- What is being asked -
Output the data word for word, dropping every image.
|---|
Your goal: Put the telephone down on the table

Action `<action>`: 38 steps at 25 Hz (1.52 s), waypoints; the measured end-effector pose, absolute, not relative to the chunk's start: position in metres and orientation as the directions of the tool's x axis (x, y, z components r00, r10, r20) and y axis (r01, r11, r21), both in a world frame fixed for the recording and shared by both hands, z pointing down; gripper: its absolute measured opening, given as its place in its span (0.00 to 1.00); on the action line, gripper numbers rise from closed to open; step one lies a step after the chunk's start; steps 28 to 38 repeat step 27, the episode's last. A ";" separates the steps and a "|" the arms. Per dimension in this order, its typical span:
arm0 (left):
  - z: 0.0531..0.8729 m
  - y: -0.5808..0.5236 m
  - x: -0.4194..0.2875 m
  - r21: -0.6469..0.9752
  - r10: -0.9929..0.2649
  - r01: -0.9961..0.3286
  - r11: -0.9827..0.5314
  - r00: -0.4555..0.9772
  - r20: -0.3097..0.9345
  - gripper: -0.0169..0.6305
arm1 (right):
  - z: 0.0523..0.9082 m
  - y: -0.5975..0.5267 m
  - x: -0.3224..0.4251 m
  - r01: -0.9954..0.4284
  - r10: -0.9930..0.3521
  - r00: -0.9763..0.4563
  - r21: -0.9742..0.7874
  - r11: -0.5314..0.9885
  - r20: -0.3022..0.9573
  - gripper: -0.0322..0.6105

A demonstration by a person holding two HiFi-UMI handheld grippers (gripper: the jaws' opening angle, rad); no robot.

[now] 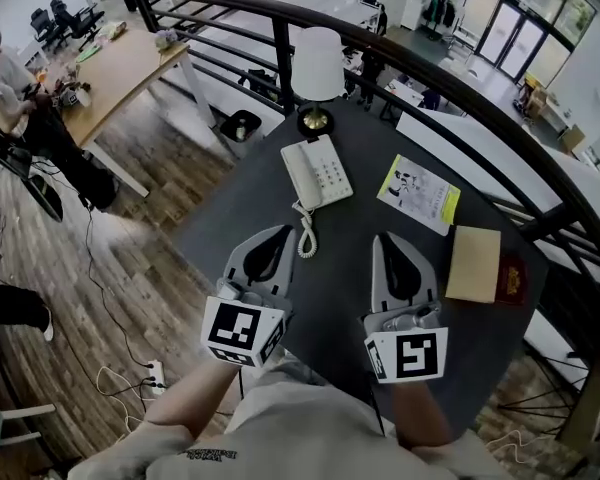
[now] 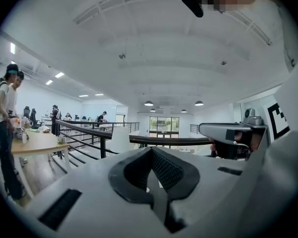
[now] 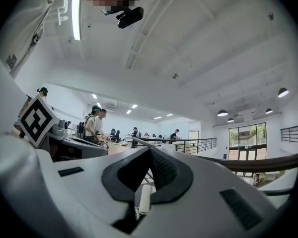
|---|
- Result -
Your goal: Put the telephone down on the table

Action `<action>`: 38 steps at 25 Hz (1.52 s), waypoints; the measured end-effector pose, absolute, not relative to the chunk's start: position in metres and orientation as the directions of the tool's x axis (x, y, z components r00, r10, r20) and y axis (r01, r11, r21), both in a world frame fixed for the recording and shared by both hands, z pointing down; gripper: its absolute measured opening, given as its place in its span (0.00 to 1.00); on the action line, gripper numbers rise from closed to open; step one lies a step after the chunk's start; steps 28 to 38 repeat step 27, the episode's last. A ";" separates the steps and a "|" the arms. Per dimension in this order, its typical span:
arm0 (left):
  - z: 0.0531..0.8729 m
  - y: -0.5808..0.5236 m
  - x: -0.4194..0.2875 m
  - r21: -0.6469..0.9752
  - r10: -0.9929..0.2649
  - r01: -0.9961..0.3286
  - r11: -0.9827..0.5314
  - r00: -0.4555..0.9772
  - r20: -0.3097..0.9345
  - gripper: -0.0169..0.6305
arm1 (right):
  - z: 0.0523..0.9082 m
  - y: -0.5975..0.5267 m
  - x: -0.3224..0.4251 m
  - r01: -0.9954..0.4284
  - r10: -0.9930..0.3521
  - r00: -0.9763..0.4563
  - r21: -0.9742..0.7874
  - r11: -0.5314..0.9885
  - r20: -0.3022..0.9573
  - gripper: -0.0322..0.6105

A demonstration by a person holding two HiFi-UMI handheld grippers (gripper: the jaws' opening angle, rad); no robot.

[now] 
[now] 
[now] 

This completes the requested output.